Depuis que la République d’Irlande s’est affranchie de la domination britannique le 3 mai 1921, l’existence de l’Irlande du Nord, créée au même moment et rattachée à la Grande-Bretagne, s’est retrouvée au centre d’un bras de fer parfois sanglant entre les deux pays.

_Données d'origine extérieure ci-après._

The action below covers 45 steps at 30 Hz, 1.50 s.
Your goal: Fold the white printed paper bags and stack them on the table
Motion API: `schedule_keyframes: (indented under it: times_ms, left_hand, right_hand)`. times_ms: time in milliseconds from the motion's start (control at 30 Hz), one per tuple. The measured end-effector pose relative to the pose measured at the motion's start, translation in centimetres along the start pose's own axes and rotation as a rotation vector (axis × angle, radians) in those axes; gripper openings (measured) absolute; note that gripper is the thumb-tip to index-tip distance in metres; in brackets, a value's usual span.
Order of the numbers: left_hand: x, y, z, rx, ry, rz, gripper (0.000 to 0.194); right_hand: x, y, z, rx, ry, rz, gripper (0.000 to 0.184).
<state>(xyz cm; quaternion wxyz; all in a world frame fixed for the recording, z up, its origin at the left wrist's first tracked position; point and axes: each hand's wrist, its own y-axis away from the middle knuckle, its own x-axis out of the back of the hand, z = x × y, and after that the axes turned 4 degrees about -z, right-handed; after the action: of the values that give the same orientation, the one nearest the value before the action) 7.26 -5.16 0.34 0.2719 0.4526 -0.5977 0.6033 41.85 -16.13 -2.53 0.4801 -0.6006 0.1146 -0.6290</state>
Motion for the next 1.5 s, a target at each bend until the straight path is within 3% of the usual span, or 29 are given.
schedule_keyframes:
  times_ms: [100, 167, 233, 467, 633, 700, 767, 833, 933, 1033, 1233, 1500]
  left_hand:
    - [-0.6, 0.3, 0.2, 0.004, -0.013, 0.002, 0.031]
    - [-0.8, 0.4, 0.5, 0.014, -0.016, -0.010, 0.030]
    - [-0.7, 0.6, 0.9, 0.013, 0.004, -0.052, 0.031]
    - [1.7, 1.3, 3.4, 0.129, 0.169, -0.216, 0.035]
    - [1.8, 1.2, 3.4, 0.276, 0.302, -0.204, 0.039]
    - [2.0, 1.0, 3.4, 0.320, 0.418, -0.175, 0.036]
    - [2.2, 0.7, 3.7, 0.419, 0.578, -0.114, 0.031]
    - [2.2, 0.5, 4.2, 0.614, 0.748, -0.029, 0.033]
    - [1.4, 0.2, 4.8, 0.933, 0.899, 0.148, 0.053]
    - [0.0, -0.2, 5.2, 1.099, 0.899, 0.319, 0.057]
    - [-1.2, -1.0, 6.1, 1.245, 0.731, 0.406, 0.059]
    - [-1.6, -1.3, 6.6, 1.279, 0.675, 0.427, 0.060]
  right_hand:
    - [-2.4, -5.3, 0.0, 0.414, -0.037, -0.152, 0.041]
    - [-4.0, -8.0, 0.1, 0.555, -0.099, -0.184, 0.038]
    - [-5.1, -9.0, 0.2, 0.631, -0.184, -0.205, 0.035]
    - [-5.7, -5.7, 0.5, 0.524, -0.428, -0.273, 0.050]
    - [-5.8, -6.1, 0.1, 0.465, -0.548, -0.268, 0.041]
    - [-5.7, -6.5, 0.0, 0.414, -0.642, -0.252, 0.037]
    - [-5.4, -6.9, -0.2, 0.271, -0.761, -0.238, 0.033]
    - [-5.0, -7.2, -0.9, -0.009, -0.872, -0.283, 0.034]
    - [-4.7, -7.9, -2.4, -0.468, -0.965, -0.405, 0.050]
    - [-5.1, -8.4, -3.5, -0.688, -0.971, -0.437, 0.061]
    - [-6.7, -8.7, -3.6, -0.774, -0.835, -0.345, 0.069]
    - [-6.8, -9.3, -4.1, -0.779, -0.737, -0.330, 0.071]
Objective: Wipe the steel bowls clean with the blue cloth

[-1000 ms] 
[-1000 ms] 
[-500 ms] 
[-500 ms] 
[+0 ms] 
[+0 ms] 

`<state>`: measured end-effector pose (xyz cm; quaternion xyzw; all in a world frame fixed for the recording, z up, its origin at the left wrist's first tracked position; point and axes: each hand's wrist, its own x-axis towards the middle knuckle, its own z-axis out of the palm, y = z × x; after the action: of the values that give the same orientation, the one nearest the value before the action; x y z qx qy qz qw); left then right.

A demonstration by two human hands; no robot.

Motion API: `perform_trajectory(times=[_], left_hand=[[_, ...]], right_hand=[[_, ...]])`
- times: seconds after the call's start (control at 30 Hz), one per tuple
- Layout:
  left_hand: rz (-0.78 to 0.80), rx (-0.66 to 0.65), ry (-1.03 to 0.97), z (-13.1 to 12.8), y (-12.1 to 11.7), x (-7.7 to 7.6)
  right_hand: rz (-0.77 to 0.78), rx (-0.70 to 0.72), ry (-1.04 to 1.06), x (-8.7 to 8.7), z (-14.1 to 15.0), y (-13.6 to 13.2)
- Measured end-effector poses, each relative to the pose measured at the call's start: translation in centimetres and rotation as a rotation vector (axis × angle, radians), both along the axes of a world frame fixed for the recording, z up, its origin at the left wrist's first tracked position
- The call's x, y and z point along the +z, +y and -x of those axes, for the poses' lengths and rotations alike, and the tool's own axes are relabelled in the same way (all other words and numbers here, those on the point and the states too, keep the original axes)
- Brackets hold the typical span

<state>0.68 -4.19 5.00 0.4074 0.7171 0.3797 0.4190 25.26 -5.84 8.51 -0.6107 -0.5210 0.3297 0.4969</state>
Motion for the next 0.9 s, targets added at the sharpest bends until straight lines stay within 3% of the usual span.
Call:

Et maintenant que la tempête provoquée par le Brexit se calme et alors que l’Irlande du Nord célèbre, lundi 3 mai, son centenaire, c’est la carte du Royaume-Uni qui a été modifiée. Depuis le 1er janvier, un contrôle des marchandises circulant entre l’Irlande du Nord et la Grande-Bretagne a été instauré, réveillant les craintes des unionistes de voir leur pays abandonné par la couronne britannique.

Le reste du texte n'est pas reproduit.